During the extensive repairs at TTTK in Tallinn, number 9 and 12 have been painted with a modified version of the original livery, with added silver decorative stripes; one running between the yellow and green fields, and another near the bottom of the carriage.

==Interior layout and design==
In the original interior layout with a separate conductor and driver the HM V trams had capacity of 29 seated passengers and 69 standing passengers. During the rush hour this could be exceeded by an additional 50 standing passengers. On conversion to one-person operation during the late 1970s and early 80s, the conductor's seat was replaced with two additional seats, bringing the seating capacity up to 31, while the standing capacity was downsized to 57 plus an additional 44 during the rush hour. Following conversion into the Spårakoff, tram number 175 (ex-15) has a capacity of 24 all-seated passengers.

==Names==
The nicknames "Keppi-Karia", "keppi-Karjaa", "laihialainen" and "laihian nivel" have been used the HM V trams. Below are some of the explanations that have been offered for these nicknames.

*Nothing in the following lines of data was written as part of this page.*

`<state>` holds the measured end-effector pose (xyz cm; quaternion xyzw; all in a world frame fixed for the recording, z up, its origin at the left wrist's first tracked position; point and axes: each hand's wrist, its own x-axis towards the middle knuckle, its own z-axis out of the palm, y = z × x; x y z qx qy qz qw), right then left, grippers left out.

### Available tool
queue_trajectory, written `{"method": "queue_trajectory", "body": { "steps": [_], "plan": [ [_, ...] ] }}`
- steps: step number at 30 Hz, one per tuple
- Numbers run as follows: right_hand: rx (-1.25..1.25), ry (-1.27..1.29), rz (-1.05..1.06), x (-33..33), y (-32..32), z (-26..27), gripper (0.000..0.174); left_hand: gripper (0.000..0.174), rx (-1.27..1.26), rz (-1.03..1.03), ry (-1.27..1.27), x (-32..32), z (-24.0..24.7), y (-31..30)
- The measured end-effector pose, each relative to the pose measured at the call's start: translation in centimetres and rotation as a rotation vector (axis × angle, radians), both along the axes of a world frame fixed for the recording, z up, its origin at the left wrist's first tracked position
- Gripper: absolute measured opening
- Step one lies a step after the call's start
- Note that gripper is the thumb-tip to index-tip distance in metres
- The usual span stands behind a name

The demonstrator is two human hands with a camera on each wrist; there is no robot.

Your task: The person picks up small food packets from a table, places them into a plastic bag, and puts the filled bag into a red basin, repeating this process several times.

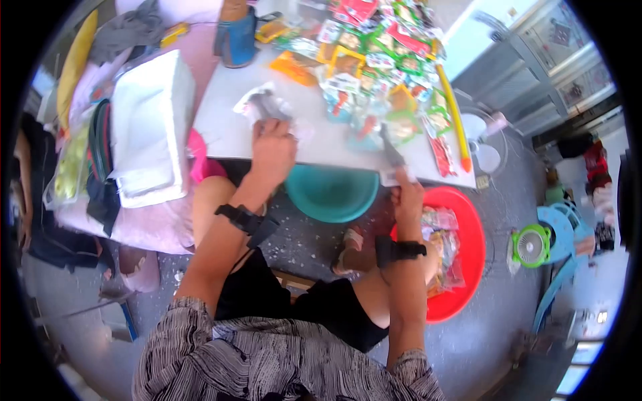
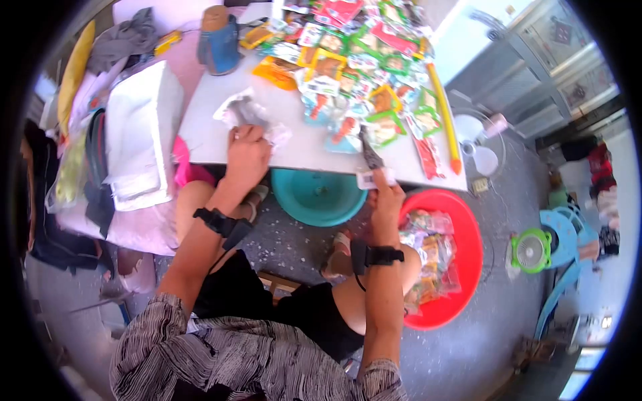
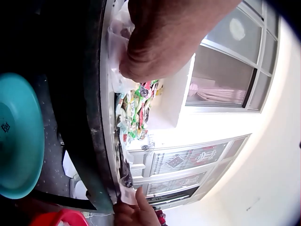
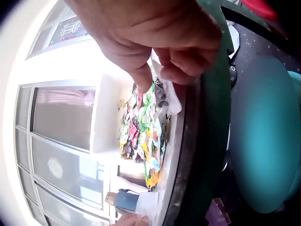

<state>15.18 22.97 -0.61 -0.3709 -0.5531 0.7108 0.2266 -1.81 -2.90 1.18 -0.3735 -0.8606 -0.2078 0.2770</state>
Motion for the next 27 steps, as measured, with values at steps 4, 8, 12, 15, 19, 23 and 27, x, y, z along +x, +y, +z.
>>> {"method": "queue_trajectory", "body": {
  "steps": [4,8,12,15,19,23,27],
  "plan": [
    [0.499,0.226,-0.126,0.0,1.9,-1.9,0.02,0.006,0.075,0.024,-0.063,-0.1,-0.4,0.0],
    [0.61,0.355,-0.331,1.0,0.2,2.2,0.014,0.006,0.165,-0.012,-0.141,-0.7,-0.3,-0.3],
    [-0.066,0.311,0.04,1.8,-3.8,5.2,0.008,0.004,0.222,-0.034,-0.132,-1.0,-0.1,-0.2],
    [-0.21,0.185,0.446,1.4,-6.1,4.8,0.008,0.007,0.216,0.0,-0.142,-0.9,0.2,-0.4],
    [-0.257,0.165,0.523,-0.6,-8.2,4.3,0.011,0.004,0.354,-0.037,-0.213,-1.0,0.8,-0.5],
    [-0.256,0.151,0.529,-1.4,-8.5,4.2,0.009,0.008,0.442,-0.13,-0.416,-1.6,1.8,-1.2],
    [-0.277,0.083,0.498,-1.8,-9.1,4.8,0.009,0.017,0.306,-0.129,-0.442,-2.7,1.4,-2.2]
  ]
}}
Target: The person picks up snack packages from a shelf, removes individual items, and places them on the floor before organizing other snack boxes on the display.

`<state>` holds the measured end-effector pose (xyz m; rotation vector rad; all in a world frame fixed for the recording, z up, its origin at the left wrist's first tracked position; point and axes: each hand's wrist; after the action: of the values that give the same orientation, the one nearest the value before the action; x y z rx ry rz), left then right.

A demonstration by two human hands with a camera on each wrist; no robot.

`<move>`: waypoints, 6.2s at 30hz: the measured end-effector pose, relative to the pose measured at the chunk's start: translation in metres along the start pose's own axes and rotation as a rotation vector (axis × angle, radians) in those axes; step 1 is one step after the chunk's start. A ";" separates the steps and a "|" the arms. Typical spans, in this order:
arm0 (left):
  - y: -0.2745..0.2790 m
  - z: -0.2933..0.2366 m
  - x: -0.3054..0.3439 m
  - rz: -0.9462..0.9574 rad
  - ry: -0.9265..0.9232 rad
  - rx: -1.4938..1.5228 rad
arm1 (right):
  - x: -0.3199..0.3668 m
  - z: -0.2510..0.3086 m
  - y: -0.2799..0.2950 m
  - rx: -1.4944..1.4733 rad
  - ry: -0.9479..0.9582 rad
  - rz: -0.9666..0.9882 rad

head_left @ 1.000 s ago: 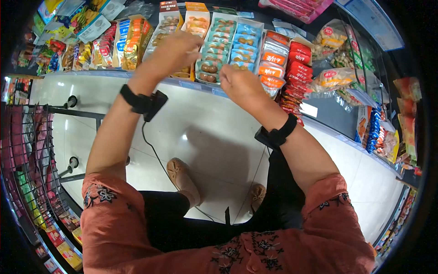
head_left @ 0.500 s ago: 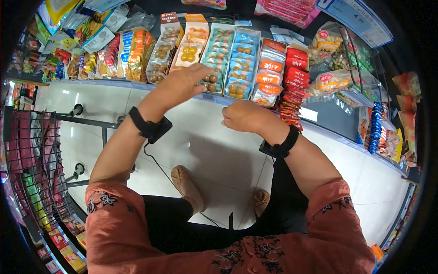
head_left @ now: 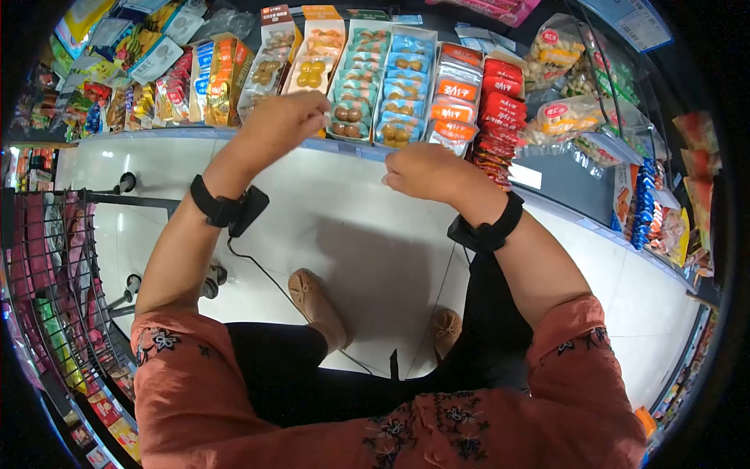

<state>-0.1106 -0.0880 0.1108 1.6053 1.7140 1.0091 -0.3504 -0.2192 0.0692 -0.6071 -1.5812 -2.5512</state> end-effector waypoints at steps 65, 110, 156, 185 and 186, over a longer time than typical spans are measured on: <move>-0.048 0.021 -0.052 -0.129 -0.162 -0.260 | -0.023 -0.014 -0.017 -0.137 -0.079 -0.549; -0.034 0.038 -0.091 -0.170 -0.216 -0.390 | 0.003 -0.005 -0.003 -0.167 -0.045 -0.602; -0.044 0.041 -0.074 -0.273 -0.339 -0.436 | -0.024 -0.004 -0.019 -0.121 -0.079 -0.452; -0.050 0.034 -0.051 -0.219 -0.398 -0.351 | -0.021 -0.009 -0.027 -0.213 -0.012 -0.215; -0.051 0.034 -0.051 -0.212 -0.404 -0.378 | -0.021 -0.008 -0.026 -0.205 -0.008 -0.196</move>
<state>-0.1055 -0.1337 0.0454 1.2502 1.2968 0.7823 -0.3403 -0.2172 0.0358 -0.5011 -1.4592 -2.8835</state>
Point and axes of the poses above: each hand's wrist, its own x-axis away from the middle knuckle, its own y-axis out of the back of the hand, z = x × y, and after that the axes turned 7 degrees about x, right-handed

- Keppi-Karia ("stick-Karia") and keppi-Karjaa ("stick-Karjaa")—reportedly after the stick-like controlling device in the trams combined with the name and location of the manufacturer in Karis.
- Laihialainen (roughly "thing from Laihia"), Laihian nivel (joint of Laihia)—in Finnish folklore, the inhabitants of the municipality of Laihia are believed to be extreme misers, while an articulated tram is in Finnish referred to as nivelvaunu, literally "jointed tram". These nicknames are said to refer to the changes made to the trams when they were converted to one-person operations. At the same time they were also refitted with door controllers similar to the newer Nr I type articulated trams, making the HM V units into "a miser's articulated tram". An alternative explanation for the name laihialainen is that the removal of the conductors made them "stripped models" and the nickname was used to describe the lack of conductors.